■ **RECORD SET**:
========================================
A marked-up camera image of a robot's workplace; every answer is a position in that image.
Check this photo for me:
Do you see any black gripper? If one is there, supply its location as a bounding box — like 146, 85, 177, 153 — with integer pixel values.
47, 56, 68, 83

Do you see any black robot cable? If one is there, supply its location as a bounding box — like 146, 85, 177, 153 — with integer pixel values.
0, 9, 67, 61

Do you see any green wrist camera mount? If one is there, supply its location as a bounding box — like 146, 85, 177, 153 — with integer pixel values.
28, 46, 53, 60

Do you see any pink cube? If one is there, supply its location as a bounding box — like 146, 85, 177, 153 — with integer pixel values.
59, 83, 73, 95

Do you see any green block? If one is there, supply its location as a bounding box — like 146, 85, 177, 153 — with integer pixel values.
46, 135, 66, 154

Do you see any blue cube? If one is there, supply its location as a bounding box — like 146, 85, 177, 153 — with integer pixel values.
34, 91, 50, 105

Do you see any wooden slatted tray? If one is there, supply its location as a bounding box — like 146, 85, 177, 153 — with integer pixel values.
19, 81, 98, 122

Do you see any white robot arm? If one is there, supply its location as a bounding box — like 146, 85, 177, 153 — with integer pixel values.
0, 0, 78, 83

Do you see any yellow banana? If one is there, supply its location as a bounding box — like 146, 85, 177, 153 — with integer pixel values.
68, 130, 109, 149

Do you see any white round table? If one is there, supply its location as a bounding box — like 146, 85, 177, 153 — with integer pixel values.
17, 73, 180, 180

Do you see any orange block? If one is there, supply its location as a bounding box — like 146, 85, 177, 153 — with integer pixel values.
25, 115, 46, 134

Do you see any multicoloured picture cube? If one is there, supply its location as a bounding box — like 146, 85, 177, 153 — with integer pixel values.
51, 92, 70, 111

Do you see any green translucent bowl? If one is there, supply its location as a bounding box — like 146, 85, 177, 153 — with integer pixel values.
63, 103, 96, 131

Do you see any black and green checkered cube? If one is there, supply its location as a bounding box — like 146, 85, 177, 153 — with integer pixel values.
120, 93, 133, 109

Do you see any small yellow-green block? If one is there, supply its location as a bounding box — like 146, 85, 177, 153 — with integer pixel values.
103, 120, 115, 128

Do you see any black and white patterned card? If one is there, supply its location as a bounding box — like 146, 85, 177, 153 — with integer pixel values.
========================================
■ **WHAT YOU HAVE TO DO**: Give back all the records exactly as they stand.

■ **TASK RESULT**:
A marked-up camera image of a robot's workplace; every answer is a position in that image.
Check this photo for me:
Do you see any black gripper? If one is there, supply its location as a bounding box — like 146, 85, 177, 153 — with integer pixel values.
47, 56, 68, 83

Do you see any black robot cable? If one is there, supply its location as a bounding box — like 146, 85, 177, 153 — with integer pixel values.
0, 9, 67, 61

Do you see any green wrist camera mount? If one is there, supply its location as a bounding box — like 146, 85, 177, 153 — with integer pixel values.
28, 46, 53, 60

Do you see any pink cube? If one is there, supply its location as a bounding box — like 146, 85, 177, 153 — with integer pixel values.
59, 83, 73, 95

Do you see any green block? If one is there, supply its location as a bounding box — like 146, 85, 177, 153 — with integer pixel values.
46, 135, 66, 154

Do you see any blue cube? If one is there, supply its location as a bounding box — like 146, 85, 177, 153 — with integer pixel values.
34, 91, 50, 105

Do you see any wooden slatted tray? If one is there, supply its location as a bounding box — like 146, 85, 177, 153 — with integer pixel values.
19, 81, 98, 122

Do you see any white robot arm? If one is there, supply its location as a bounding box — like 146, 85, 177, 153 — with integer pixel values.
0, 0, 78, 83

Do you see any yellow banana? If one is there, supply its location as a bounding box — like 146, 85, 177, 153 — with integer pixel values.
68, 130, 109, 149

Do you see any white round table? If one is there, supply its location as a bounding box — like 146, 85, 177, 153 — with integer pixel values.
17, 73, 180, 180

Do you see any orange block? If one is there, supply its location as a bounding box — like 146, 85, 177, 153 — with integer pixel values.
25, 115, 46, 134

Do you see any multicoloured picture cube? If one is there, supply its location as a bounding box — like 146, 85, 177, 153 — with integer pixel values.
51, 92, 70, 111

Do you see any green translucent bowl? If one is there, supply its location as a bounding box — like 146, 85, 177, 153 — with integer pixel values.
63, 103, 96, 131

Do you see any black and green checkered cube? If one is there, supply its location as a bounding box — like 146, 85, 177, 153 — with integer pixel values.
120, 93, 133, 109

Do you see any small yellow-green block? If one is there, supply its location as a bounding box — like 146, 85, 177, 153 — with integer pixel values.
103, 120, 115, 128

Do you see any black and white patterned card? If one is there, supply its location as a bounding box — like 146, 85, 177, 153 — with integer pixel values.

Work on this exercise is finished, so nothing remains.